In comparison with a case of suicide, in which a skydiver manipulated his rescue system, ³³ suicidal intentions were suggested in only 1 case with an unclosed harness. The suicide suggestion was ruled out later by witness testimony. In 1 case in which an autopsy was done, the accident mechanism showed the involvement of pre-existing medical conditions (coronary heart disease and pulmonary emphysema). In this case, the 64-y-old pilot flew without any steering impulses into a cliff. A case series also suggested that 1 of 6 skydivers who were autopsied could have lost consciousness owing the presence of coronary heart disease, outflow obstruction, and myocardial hypertrophy and may therefore have not opened the parachute. ³⁴ However, there was no evidence of the influence of pre-existing medical conditions on the accidents. Therefore, because there is seldom danger to others, we do not recommend compulsory medical certificates, as is done in general aviation. An increased number of autopsies could help to give better-founded recommendations, in this regard.

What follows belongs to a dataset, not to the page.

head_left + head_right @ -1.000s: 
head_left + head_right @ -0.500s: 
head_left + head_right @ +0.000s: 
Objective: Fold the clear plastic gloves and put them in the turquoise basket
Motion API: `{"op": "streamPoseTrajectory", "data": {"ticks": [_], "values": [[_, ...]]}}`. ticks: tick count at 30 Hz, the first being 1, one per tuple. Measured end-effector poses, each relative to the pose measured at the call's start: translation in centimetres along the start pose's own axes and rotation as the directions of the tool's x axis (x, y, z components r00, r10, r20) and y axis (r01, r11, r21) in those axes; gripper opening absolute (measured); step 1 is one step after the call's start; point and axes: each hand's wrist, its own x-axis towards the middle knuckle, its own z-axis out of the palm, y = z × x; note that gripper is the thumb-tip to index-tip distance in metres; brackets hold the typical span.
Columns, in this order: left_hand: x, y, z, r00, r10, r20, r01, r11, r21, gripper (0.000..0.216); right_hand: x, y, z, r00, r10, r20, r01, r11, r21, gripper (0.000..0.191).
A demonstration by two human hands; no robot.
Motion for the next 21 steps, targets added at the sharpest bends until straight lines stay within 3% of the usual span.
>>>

To fully understand the causes and dynamics of foot-launched flying fatalities, a detailed examination of these cases is required.

Conclusions

The categories of foot-launched flying sports differed in the causes of accidents and causes of death. The causes of death appeared to be traumatic in nature, and all incidents were categorized as accidents. The deceased speedflying pilots were on average 18 to 23 y younger than the paraglider/hang glider pilots and often died in high-risk situations. High altitude take-off sites, incomplete or missing preflight checks, flying close to the slope, and use of demanding gliders were identified as potential risk factors. We see prevention possibilities in education and training, the implementation of preflight checklists, and familiarizing pilots with the technique of throwing the rescue parachute. We recommend that all pilots fly and choose their glider cautiously, considering their experience and their flying skills.